Last night I savored my first block of sleep of more than 4 hours since Nora was born. I left the hospital around 8pm, having a hard time not feeling guilty leaving Jason there to sleep (or not, depending on how Nora did) on a semi-comfortable recliner chair. It wasn’t too long, however, before I wondered if he hadn’t gotten the better end of the deal. When I got to Bill and Dottie’s, I was received warmly as usual and it wasn’t long before Dottie was giving me a backrub! I started needing tension-relief more as we watched the weather on the TV, only to note that tornado-like weather was moving through. Once again taken back to my childhood days in Mississippi, we were soon on our way to the basement hallway to wait out the storm. Of course I was trying to call Jason (who didn’t answer because he was sleeping oblivious to the brewing storm) and make sure that any precautions were being taken that were needed for those on 7th floor of the hospital! And I was calling my sister to have them check Harrisonburg weather and to let Mom know if there was anything she and Kali needed to do. Here I was ready for my first night of sleep and I’m separated from all my family and a mess because I’m not such a fan of big storms and like to have “all my people” within eyesight at times like that.

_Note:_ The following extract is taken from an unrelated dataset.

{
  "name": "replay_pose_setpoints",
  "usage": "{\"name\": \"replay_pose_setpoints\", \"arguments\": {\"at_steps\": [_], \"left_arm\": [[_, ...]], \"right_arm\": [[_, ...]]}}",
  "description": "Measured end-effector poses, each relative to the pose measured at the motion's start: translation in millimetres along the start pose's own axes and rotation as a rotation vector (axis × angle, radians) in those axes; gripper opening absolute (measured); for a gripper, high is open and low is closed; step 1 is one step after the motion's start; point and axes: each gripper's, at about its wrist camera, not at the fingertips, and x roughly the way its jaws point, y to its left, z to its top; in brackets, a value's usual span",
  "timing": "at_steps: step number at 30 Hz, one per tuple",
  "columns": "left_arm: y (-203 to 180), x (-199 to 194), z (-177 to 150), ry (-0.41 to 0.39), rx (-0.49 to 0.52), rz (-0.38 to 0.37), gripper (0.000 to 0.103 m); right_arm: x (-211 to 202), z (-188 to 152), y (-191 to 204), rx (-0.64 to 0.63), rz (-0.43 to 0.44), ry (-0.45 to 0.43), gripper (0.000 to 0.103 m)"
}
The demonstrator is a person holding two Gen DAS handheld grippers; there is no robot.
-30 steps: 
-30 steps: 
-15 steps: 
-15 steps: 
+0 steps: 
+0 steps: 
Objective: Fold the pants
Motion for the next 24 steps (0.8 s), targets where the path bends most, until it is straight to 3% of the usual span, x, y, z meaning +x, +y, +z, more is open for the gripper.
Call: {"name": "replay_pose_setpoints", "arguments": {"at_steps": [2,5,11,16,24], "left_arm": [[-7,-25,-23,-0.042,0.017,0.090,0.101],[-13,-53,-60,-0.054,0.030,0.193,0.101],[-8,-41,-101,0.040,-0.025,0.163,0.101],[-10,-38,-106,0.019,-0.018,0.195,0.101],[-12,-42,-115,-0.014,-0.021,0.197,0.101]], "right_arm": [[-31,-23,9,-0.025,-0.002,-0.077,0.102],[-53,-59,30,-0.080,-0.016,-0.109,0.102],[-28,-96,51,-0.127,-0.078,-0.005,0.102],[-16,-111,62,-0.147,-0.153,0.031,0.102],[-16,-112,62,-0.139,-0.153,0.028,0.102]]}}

Bill’s humor helped, reminding me of my dad, and Dottie’s lap didn’t hurt anything either, which I almost fell asleep on. What a gift they have been to us!!

It ended up passing us by with some rain, lightning and thunder, but I don’t think nearly as impressive as the weather people were predicting… We headed back upstairs and I to bed. I heard from Jason, who in fact knew nothing of the storm and had had close to a 2 hour nap since I had left. It took me awhile to settle but Anne Lamott’s new book quickly got my mind off the weather outdoors and it wasn’t long before my exhaustion took over.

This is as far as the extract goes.